* _Problem description_:
Print the first line of the data below and every one after it, through the line containing "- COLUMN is", exactly as written.

########

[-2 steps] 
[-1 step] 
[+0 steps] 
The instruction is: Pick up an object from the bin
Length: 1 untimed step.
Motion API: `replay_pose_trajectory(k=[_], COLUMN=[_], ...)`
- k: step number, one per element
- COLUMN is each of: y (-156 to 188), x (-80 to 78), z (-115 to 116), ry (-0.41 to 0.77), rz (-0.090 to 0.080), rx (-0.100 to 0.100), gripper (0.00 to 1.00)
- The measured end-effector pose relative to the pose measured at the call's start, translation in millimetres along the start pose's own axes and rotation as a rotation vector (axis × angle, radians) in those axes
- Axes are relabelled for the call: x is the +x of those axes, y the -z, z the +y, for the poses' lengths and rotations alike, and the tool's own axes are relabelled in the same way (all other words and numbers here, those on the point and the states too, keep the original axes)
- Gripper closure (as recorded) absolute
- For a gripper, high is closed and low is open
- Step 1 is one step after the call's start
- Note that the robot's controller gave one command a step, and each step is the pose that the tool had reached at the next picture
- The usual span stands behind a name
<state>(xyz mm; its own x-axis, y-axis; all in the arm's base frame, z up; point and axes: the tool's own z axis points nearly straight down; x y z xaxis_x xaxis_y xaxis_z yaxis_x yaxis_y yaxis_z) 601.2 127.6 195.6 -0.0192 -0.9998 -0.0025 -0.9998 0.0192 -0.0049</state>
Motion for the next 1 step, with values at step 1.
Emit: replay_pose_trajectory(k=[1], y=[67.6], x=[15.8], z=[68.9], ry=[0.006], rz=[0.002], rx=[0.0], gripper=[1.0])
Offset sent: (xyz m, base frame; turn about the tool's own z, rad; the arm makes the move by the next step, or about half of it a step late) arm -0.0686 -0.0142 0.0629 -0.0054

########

* _Final answer_:
[-2 steps] 
[-1 step] 
[+0 steps] 
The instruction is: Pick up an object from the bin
Length: 1 untimed step.
Motion API: `replay_pose_trajectory(k=[_], COLUMN=[_], ...)`
- k: step number, one per element
- COLUMN is each of: y (-156 to 188), x (-80 to 78), z (-115 to 116), ry (-0.41 to 0.77), rz (-0.090 to 0.080), rx (-0.100 to 0.100), gripper (0.00 to 1.00)

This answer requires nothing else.